You can install the released version of burnr from CRAN with:

install.packages("burnr")

And the development version from GitHub with:

# install.packages("devtools")
devtools::install_github("ltrr-arizona-edu/burnr")

Example

This is a basic example which shows you how to solve a common problem:

library(burnr)

# This gives you a basic plot. There are more advanced options. For example, we can color our plot by sample species.

data(lgr2_meta)

plot(lgr2,
  color_group = lgr2_meta$SpeciesID,
  color_id = lgr2_meta$TreeID,
  plot_legend = TRUE
)

Support

Documentation is included in the code. If you’re new to burnr, our 2018 paper in Dendrochronologia is a nice survey of the package with many examples. We also have instructional vignettes on the project website, https://ltrr-arizona-edu.github.io/burnr/. And you can work through examples, with included data, in an R project hosted by @chguiterman on GitHub: https://github.com/chguiterman/burnr_demo.

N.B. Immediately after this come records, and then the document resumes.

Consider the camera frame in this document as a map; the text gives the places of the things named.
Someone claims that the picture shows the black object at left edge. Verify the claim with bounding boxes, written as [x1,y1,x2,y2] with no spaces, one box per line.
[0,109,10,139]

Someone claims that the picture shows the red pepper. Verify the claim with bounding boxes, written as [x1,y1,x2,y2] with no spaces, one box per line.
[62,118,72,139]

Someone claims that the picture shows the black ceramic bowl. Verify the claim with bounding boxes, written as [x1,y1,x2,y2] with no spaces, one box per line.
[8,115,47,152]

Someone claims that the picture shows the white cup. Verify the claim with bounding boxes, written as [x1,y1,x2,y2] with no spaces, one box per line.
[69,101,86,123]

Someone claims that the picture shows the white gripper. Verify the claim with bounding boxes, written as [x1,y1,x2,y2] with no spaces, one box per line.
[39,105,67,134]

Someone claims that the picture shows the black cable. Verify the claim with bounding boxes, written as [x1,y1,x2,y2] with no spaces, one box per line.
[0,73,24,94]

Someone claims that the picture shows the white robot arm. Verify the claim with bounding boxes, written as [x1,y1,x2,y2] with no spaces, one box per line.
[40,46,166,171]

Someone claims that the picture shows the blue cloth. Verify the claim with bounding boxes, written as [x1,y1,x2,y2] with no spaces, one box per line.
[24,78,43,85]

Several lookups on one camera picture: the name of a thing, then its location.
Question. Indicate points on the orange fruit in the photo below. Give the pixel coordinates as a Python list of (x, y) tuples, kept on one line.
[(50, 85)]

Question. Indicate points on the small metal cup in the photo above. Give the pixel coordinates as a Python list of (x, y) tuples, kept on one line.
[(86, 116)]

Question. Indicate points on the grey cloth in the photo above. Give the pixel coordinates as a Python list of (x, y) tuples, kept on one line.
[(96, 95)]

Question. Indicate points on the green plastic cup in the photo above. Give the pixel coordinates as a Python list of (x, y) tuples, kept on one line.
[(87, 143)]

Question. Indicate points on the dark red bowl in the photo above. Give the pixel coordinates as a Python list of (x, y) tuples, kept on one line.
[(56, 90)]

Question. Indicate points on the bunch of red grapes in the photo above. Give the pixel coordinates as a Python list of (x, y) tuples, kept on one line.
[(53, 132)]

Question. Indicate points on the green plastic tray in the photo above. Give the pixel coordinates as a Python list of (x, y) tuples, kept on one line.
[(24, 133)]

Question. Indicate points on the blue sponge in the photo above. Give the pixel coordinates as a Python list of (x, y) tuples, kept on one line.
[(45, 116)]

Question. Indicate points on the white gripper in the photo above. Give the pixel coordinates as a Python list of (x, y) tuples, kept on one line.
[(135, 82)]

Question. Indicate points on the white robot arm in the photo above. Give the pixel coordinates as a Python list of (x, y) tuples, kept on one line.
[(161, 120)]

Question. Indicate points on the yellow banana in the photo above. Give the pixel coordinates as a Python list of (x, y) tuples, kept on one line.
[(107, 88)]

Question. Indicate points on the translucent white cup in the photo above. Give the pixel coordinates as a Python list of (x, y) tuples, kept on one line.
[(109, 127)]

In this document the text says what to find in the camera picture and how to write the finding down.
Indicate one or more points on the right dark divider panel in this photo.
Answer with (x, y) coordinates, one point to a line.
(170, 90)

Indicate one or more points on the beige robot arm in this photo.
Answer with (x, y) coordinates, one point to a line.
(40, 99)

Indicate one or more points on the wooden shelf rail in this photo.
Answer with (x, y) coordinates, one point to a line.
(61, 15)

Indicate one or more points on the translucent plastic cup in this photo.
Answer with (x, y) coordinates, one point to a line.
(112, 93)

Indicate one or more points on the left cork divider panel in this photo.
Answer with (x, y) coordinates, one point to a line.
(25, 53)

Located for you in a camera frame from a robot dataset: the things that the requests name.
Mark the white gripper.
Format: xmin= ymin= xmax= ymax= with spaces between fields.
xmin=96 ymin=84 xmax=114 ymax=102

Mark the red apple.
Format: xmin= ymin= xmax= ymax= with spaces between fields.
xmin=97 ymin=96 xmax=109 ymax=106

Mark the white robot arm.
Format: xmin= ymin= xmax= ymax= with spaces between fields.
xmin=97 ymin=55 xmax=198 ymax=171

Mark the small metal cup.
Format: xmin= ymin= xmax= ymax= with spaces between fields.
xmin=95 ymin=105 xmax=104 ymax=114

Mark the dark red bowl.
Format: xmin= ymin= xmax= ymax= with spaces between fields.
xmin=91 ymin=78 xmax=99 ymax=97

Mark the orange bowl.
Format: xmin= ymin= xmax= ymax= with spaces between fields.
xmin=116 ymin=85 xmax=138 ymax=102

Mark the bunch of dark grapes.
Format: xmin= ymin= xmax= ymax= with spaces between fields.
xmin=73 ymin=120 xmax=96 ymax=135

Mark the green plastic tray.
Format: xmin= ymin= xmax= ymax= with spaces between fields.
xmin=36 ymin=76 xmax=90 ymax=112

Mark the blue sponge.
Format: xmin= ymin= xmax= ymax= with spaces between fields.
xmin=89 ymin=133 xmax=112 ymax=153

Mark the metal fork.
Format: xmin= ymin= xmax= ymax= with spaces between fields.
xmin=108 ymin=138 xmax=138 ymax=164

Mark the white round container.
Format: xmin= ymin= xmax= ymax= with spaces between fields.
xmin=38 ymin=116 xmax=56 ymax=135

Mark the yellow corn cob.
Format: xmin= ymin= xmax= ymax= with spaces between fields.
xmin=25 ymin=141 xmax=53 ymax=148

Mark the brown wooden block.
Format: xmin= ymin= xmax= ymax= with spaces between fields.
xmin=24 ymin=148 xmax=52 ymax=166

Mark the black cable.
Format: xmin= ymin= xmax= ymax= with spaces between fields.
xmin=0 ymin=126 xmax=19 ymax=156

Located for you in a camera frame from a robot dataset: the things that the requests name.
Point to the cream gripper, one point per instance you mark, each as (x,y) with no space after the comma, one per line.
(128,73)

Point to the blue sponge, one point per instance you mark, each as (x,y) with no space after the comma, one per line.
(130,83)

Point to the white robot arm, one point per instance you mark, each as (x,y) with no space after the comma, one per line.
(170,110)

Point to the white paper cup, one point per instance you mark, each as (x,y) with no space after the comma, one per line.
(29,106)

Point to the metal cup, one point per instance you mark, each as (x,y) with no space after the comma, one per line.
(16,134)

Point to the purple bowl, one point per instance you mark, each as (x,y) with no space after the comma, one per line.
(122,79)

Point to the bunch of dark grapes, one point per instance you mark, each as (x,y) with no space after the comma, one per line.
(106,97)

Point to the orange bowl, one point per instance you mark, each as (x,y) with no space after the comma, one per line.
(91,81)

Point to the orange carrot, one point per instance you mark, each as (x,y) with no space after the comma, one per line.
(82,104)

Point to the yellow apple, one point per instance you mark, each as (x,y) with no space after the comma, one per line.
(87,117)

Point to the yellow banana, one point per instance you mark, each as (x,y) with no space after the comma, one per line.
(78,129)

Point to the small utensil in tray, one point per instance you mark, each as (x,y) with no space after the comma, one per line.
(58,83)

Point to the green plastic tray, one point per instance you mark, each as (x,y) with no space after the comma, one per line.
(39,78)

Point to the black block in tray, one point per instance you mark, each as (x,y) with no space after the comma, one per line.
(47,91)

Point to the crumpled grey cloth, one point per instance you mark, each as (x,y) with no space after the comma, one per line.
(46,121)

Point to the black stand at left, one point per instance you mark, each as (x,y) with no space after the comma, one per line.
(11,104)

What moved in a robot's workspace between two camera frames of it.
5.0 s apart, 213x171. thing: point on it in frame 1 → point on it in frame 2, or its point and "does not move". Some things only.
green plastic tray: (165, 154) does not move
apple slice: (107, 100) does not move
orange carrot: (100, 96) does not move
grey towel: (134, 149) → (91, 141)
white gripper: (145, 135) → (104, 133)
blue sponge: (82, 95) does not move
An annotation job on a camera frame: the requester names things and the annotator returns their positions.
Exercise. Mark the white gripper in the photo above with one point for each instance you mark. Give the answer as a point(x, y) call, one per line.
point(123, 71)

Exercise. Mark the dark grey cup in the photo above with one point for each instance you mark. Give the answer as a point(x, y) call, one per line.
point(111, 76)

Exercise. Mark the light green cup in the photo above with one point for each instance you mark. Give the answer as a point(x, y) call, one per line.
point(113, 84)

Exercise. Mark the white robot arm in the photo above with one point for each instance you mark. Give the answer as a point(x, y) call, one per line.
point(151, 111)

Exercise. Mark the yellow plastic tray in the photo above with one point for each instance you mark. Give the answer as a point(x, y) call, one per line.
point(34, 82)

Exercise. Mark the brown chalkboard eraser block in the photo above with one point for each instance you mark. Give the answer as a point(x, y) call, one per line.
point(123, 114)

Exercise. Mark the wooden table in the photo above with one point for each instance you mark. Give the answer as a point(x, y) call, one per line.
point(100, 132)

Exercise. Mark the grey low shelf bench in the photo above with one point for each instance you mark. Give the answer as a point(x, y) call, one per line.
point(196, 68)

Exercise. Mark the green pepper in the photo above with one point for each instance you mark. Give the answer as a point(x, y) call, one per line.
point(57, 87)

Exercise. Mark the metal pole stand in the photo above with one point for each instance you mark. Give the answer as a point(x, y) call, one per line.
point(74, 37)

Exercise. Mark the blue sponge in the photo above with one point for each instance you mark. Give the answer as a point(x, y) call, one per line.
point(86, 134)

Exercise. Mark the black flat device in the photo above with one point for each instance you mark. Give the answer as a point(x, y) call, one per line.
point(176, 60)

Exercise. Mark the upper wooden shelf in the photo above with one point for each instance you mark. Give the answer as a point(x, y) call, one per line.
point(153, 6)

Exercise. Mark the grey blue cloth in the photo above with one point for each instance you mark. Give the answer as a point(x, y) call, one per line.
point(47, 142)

We’re working to enhance our instruction and add to these demos on the burnr website, so please send us requests for new tips and tricks, or create your own and share with us!

Citation

Please cite the original burnr paper if you use it in your research:

Malevich, Steven B., Christopher H. Guiterman, and Ellis Q. Margolis (2018) Burnr: Fire History Analysis and Graphics in R. Dendrochronologia 49: 9–15. DOI: 10.1016/j.dendro.2018.02.005.

Citations help us to identify user needs and justify additional time developing and maintaining burnr.

Development

Please file bugs in the bug tracker.

Want to contribute? Great! We’re following Hadley’s packaging workflow and style guide. Fork away.

If you’re not a developer, don’t worry! We also welcome help with documentation and tutorials.